Back at the mirror, she asked herself if she should reapply her lipstick. No. She’d be eating in a few minutes, anyway. She
looked at her eyes, burning green, and at her skin, veiled in makeup. She had cover-up on, a thin coating over her face, but
beneath it she could still see the fine, tiny wrinkles forming at the corners of her mouth and the edges of her eyes. She
squinted too much, probably, and smiled too much, too, like Dr. Lennox, and she always forgot to apply lotion before she went
to bed.

It didn’t matter to her, but she knew it mattered to other people. It mattered to men, anyway. Especially men like Eric.

When she returned, their plates were on the table.

“Was I gone long?”

“Of course not,” my brother said. “But your food’s here. Don’t let it get cold.”
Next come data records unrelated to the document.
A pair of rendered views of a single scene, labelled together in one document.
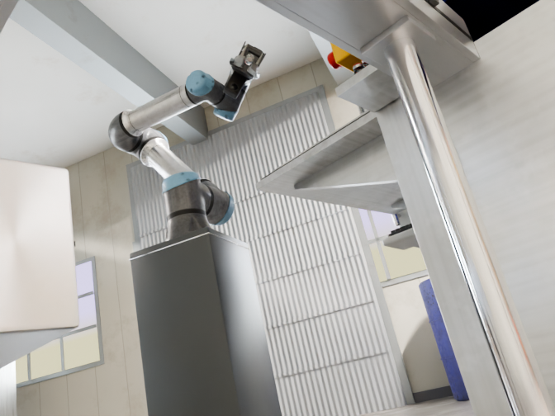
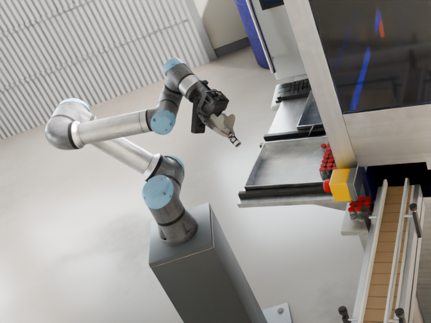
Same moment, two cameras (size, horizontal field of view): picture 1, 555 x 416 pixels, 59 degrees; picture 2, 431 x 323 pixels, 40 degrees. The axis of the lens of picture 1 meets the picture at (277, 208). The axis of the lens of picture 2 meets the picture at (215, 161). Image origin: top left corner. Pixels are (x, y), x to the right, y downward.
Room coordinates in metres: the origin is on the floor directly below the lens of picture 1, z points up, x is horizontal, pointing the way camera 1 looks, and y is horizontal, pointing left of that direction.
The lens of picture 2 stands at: (-0.49, 0.26, 2.14)
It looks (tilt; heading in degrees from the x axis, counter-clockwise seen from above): 32 degrees down; 353
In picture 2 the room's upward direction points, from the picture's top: 25 degrees counter-clockwise
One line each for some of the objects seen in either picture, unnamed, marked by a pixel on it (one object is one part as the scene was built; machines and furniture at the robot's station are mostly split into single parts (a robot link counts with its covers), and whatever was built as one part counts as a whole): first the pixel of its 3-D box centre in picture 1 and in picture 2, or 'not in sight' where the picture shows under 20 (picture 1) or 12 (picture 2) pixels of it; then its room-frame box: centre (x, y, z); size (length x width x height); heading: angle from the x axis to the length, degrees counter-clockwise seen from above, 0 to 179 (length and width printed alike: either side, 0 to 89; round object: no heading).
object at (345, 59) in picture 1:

She had ordered the duck in raspberry. It came with carrots cut into tiny slivers and small, round, peeled potatoes. “Do you
visit the city often?” she asked.

Eric cut into his steak au poivre. “Not as often as I’d like,” he said. “I have symphony tickets, and I try to make it to
at least four or five football games every year. Otherwise, I’m mostly working.”

“Giants or—”

“Jets,” Eric finished.

“Do you like it?”

“The city?”

Katherine cut a small piece of the duck and placed it gently in her mouth. It was undercooked. She had to force herself to
swallow.

“I guess I do,” Eric said. “I really like it out here, though.
I mean, I’m close to my family, what’s left of it, anyway, and I like having access to the country. I have a beach house.”

“And do you like your work?” Katherine asked. “I mean, do you like being a neurosurgeon?” She tried a potato. At least that
was all right.

“I love it.”

“Why?”

“Don’t you love your job?”

Katherine sighed. “I love my field,” she said. “I love psychology. I love to read about it. I love the human mind. My job,
I mean, the actual working, the enormous amount of failures, the sadness, I don’t always love so much.”